Portanto, podemos retornar a ideia de aproveitar a crise. E o que é aproveitar a crise? Aproveitar a crise é não desperdiçar a crise, como sugeriu Churchill, citado acima. E não desperdiçar a crise é observar os aspectos menos conseguidos durante a gestão da crise e procurar melhorá-los de forma continua; é observar os aspectos bem conseguidos e potenciá-los. É preparar-se para crises futuras e piores que as precedentes. Não desperdiçar a crise é sobretudo criar uma ruptura epistemológica e pragmática entre o anterior e o posterior a crise. Não desperdiçar a crise é tornar-se anti frágil.

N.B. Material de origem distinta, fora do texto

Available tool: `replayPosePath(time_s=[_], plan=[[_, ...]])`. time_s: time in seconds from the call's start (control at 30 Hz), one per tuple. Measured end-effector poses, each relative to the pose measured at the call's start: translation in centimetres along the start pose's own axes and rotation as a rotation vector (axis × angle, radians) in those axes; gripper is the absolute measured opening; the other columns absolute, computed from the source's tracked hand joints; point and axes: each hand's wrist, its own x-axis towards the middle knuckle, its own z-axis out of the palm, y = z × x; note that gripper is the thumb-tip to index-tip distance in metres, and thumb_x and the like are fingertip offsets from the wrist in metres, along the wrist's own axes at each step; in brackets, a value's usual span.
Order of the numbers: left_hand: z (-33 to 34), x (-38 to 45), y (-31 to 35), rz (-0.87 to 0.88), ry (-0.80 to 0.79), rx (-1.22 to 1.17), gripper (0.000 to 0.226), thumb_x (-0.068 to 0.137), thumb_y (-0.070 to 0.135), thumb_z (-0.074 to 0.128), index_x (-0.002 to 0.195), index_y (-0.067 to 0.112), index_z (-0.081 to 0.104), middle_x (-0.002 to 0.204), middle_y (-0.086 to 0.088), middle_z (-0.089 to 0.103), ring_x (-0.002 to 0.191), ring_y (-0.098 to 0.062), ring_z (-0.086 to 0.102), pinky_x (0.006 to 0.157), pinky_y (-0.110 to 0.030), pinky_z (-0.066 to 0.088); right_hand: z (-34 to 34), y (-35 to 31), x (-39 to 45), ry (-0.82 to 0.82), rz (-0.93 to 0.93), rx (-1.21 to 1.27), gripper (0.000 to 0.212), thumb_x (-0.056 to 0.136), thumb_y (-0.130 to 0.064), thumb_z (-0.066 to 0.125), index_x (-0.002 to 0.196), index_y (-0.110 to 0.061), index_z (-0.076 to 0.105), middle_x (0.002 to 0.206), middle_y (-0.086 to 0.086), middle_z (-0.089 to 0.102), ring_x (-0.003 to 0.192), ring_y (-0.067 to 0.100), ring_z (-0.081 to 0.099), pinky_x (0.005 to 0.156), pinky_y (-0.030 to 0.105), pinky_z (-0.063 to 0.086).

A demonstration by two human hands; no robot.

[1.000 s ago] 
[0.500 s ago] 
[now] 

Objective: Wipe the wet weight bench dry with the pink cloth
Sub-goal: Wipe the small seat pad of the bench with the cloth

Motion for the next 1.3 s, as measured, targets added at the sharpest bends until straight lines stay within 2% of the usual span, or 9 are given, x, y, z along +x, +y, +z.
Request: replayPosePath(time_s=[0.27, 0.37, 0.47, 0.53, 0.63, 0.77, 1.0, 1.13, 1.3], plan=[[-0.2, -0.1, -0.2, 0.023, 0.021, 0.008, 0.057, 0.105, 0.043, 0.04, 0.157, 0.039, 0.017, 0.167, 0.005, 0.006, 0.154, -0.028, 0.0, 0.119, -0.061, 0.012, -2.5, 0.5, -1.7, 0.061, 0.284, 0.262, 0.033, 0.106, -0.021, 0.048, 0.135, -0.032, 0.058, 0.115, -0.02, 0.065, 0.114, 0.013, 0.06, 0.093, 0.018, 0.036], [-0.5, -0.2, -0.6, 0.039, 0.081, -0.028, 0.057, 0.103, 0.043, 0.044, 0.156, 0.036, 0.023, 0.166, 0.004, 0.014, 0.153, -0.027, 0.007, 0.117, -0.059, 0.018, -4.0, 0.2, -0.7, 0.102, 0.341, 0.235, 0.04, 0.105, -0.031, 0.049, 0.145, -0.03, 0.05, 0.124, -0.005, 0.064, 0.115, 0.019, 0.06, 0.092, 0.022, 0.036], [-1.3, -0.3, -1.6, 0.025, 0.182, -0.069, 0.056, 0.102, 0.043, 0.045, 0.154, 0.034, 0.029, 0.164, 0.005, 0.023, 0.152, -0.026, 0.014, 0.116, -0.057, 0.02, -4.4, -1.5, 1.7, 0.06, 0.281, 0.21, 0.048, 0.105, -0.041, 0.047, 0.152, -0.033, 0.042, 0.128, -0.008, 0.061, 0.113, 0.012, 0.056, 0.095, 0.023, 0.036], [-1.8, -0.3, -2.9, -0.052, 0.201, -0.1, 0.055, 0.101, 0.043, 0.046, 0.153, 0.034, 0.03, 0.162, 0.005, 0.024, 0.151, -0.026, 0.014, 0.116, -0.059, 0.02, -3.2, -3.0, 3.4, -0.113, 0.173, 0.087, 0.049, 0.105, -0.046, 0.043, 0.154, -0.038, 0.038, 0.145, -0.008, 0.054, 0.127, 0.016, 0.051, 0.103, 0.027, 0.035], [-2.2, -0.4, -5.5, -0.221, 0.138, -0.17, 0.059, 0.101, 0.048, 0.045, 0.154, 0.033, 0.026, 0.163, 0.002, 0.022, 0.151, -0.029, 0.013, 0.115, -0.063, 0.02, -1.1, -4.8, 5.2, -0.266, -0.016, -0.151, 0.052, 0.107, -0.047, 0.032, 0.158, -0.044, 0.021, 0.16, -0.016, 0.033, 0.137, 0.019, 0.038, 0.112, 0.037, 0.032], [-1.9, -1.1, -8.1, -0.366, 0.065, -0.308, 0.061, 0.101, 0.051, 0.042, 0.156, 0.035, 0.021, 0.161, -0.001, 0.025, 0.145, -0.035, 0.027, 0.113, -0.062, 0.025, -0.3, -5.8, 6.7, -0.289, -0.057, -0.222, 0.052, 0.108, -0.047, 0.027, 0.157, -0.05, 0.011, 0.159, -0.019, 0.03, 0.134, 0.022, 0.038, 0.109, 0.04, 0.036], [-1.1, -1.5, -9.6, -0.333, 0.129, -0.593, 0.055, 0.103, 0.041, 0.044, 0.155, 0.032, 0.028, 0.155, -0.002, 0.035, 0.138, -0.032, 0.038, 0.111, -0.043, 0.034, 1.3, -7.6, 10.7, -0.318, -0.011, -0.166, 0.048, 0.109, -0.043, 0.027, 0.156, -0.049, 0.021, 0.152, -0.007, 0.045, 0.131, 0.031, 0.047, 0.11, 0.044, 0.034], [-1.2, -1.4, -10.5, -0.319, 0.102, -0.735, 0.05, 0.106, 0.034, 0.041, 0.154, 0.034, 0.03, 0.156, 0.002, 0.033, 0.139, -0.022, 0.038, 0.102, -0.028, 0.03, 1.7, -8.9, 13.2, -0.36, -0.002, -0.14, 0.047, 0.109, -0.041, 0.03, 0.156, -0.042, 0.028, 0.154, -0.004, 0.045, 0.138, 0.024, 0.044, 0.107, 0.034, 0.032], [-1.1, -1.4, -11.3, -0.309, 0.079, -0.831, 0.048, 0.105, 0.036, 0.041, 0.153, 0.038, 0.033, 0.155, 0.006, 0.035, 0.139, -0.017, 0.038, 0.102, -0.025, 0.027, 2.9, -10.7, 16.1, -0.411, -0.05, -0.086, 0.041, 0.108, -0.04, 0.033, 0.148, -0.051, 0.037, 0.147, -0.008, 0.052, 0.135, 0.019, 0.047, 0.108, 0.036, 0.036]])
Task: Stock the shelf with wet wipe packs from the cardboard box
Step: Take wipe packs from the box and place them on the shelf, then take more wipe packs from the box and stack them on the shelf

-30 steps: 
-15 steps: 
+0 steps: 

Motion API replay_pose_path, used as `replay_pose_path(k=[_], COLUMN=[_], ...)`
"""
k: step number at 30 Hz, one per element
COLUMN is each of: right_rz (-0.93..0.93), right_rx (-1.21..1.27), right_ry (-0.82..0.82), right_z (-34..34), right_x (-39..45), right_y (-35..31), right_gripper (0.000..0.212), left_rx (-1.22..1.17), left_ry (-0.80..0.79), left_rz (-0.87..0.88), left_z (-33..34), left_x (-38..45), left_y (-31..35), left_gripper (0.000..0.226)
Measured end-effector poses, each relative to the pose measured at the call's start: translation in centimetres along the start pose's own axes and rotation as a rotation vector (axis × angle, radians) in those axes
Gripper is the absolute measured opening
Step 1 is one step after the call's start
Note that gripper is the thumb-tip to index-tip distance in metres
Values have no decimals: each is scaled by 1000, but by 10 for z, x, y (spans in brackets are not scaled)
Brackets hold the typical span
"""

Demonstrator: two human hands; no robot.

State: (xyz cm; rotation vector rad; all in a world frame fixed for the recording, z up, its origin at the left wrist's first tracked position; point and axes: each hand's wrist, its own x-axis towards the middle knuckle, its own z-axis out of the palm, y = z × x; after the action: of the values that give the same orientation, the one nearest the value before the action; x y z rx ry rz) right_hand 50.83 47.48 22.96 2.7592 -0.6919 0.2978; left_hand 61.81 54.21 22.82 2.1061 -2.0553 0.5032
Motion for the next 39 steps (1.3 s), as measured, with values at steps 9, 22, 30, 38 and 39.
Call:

In fine, a ideia de aplicar os estudos de risco na discussão sobre a sociedade pós-covid-19 é de construir sistemas mais do que resilientes, sistemas anti frágeis e preparados para o improvável.  Pois, tradicionalmente, apenas se observa os riscos prováveis. Mas é ainda mais interessante observar os riscos improváveis. Apenas dessa maneira poderemos começar a falar verdadeiramente de sistemas anti frágeis e de gestão optimizada de riscos sem perceber o sistema como óptimo. Poderemos então reduzir nossa vulnerabilidade face aos diferentes riscos.

 

Bibliografia

1.      Aberkane, I. J. (2017).

2.      Infopédia. (2020, Agosto 22). Infopédia, Dicionários Porto Editora. consultado em Infopédia, Dicionários Porto Editora: https://www.infopedia.pt

3.      OECD. (2020, agosto 22). Organisation for Economic Co-operation and Development. consultado em OECD: https://www.oecd.org

4.      Taleb, N. N. (2012). Antifragile: Things That Gain From Disorder . Random House.

 

 



[1] Se o homem é, a princípio, um ser social, tudo o que ele faz é social. Mas também, o que interage com ele rouba parte dessa característica social. Assim, a economia, o ambiente, a saúde, o internacional o domestico, são sociais. Resumindo, tudo o que interage na vida humana é social.

[2] Consultado a 22 de agosto de 2020.

[3] Consultado a 22 de agosto de 2020.